Thursday, May 29th, 2008

My recent post on overlooked female business gurus attracted some attention, not least from the gurus themselves. The nature of the emails we exchanged was around when women’s representation in business leadership would start to resemble their representation in society. One dialogue went like this:

Me: In the long run, demographics are telling us there are more women college graduates than men and that trend appears to be continuing. So we’ll see more women thinkers acknowledged by the establishment, partially because the establishment will be more female. It won’t happen fast enough, but it’ll happen.

Overlooked guru: I’m not sure how much I think that things will change. If you look at all the people quoted in teams and leadership articles most are male. It is not clear what will make things change—will the establishment really become female with demographic change? I do hope so.

Some more insight on the general issue of driving more female leadership into the workforce appears in this month’s Harvard Business Review. In two Foresight articles (”Stopping the Exodus of Women in Science” and “One Reason Women Don’t Make It to the C-Suite“), the authors point out conflicts between long-standing business cultures and traditions and demands on women’s time, priorities and mental energy.

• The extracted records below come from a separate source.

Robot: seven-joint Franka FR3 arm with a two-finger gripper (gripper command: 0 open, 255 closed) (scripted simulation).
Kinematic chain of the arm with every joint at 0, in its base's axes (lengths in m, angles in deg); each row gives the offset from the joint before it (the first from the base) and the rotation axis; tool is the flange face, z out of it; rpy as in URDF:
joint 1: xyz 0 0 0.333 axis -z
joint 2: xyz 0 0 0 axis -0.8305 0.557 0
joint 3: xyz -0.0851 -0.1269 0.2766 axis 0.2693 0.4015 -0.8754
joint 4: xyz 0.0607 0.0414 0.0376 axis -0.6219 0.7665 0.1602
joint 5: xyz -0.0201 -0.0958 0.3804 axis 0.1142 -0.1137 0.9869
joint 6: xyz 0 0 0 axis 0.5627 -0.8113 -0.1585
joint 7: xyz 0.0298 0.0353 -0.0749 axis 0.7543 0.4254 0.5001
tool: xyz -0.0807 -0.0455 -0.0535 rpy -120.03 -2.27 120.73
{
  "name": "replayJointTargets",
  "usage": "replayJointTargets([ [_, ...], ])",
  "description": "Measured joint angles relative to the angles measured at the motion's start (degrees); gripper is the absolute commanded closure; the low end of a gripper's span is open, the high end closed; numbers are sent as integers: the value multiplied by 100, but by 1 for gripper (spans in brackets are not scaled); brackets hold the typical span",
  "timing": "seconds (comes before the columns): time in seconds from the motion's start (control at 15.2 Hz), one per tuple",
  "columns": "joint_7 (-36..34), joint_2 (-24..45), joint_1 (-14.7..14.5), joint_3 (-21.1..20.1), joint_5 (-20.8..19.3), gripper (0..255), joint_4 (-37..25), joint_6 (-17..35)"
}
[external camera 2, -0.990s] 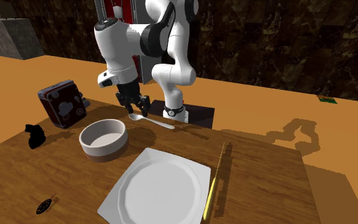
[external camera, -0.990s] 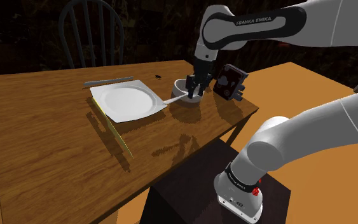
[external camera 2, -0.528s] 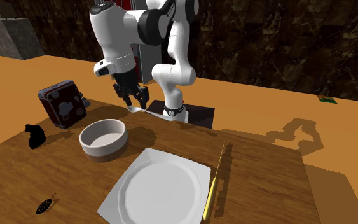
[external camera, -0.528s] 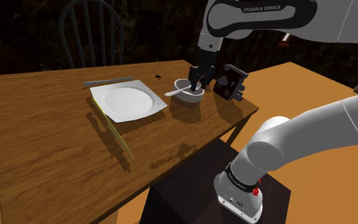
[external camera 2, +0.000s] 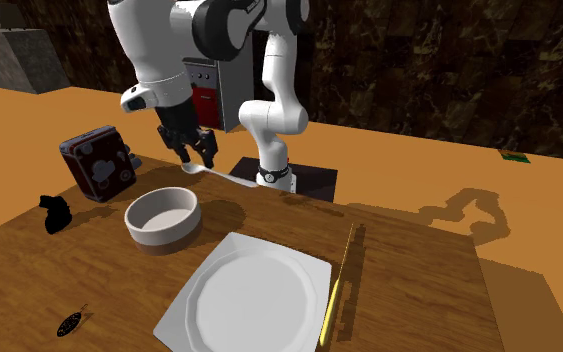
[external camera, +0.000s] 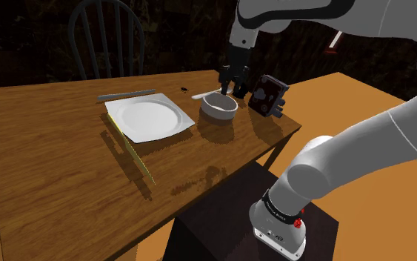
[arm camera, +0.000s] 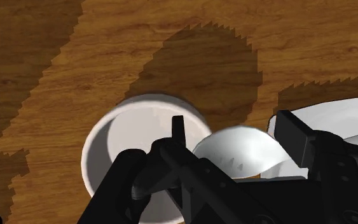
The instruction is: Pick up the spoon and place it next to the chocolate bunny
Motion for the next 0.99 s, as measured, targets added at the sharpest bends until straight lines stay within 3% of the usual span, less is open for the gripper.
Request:
replayJointTargets([
  [0.66,907,1956,245,580,60,255,-1936,-5],
  [0.99,1350,3130,442,772,285,255,-3395,-328],
])
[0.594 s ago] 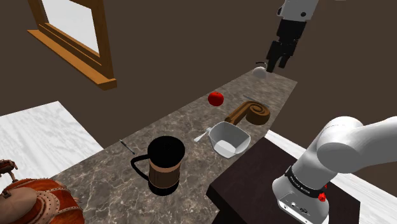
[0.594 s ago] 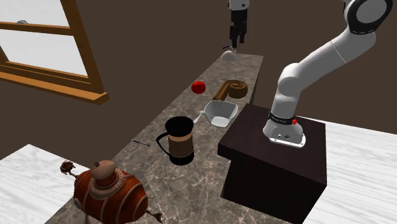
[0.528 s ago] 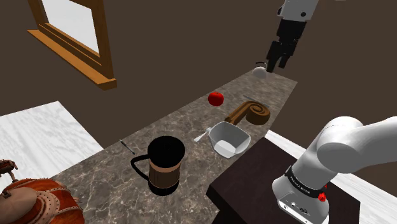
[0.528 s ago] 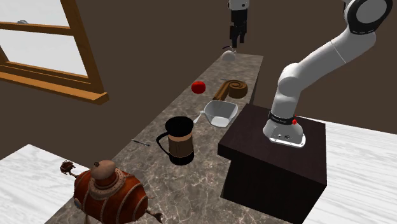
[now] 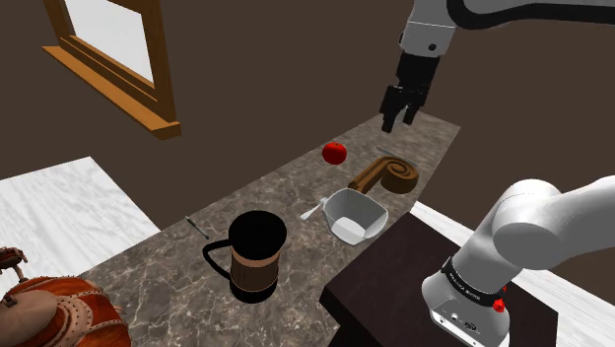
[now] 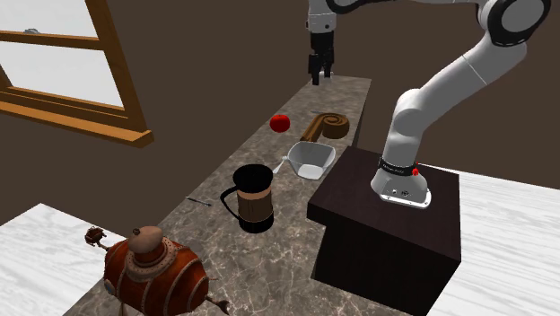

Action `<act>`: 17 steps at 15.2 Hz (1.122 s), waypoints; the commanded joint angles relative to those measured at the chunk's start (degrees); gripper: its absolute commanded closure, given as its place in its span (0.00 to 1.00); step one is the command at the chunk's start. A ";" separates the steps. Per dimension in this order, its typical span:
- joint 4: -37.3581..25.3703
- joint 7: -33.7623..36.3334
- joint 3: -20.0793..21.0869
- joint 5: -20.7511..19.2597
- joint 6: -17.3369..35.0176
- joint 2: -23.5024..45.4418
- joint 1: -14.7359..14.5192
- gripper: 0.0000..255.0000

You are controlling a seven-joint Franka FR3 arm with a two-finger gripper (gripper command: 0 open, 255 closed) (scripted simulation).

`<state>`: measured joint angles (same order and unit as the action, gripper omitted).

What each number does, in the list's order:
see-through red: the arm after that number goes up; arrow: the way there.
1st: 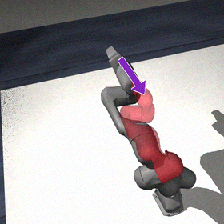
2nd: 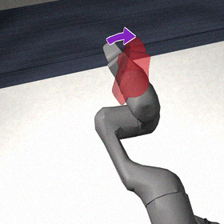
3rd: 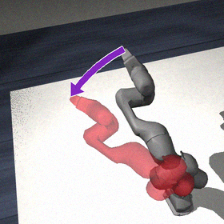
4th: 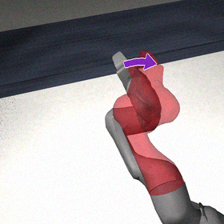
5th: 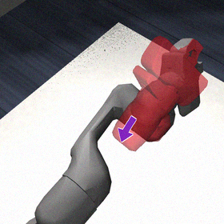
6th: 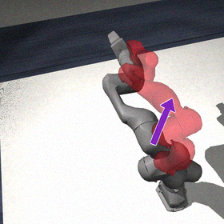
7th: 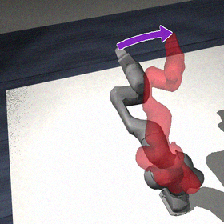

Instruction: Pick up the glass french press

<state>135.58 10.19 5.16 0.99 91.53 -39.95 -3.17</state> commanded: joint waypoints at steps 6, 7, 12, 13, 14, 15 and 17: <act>2.33 7.28 6.76 4.63 10.25 7.15 -2.71 0.00; 2.34 8.26 7.69 5.10 11.68 8.43 -3.04 0.00; 1.34 13.25 12.35 6.67 18.72 15.76 -4.41 0.00; 0.91 14.29 13.27 6.78 20.08 17.41 -4.64 0.00; 0.42 15.35 14.18 6.81 21.43 19.11 -4.83 0.00; -0.14 16.44 15.08 6.75 22.75 20.86 -5.02 0.00; -1.49 18.71 16.83 6.35 25.30 24.53 -5.37 0.00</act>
<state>134.59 27.45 20.88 7.44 115.18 -17.39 -8.24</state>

“Stopping the Exodus” blames a macho science and technology culture, “extreme jobs,” and other factors for driving qualified women out of the industry. The authors (Sylvia Ann Hewlett–who should have been on the overlooked gurus list–Carolyn Buck Luce, and Lisa Servon) illustrate steps some companies are taking to improve the situation, including connecting women technologists to each other and to mentors to create a stronger support community. Starkly, there’s no mention of trying to change the hero culture or redesigning tech jobs to make them less extreme.

“One Reason Women Don’t” discusses career paths that have evolved in companies over decades, which place future C-levels into the most demanding and draining jobs in their forties. This rite of passage comes at the worst possible time for women, who are typically dealing with intense demands at home from pre-teen and adolescent children (and from husbands on the same track). The author, Dr. Louann Brizendine, recommends breaking this pattern and creating a new path, on which women leaders can defer that rite of passage to a time, say in their fifties, when they are able and eager to take it on.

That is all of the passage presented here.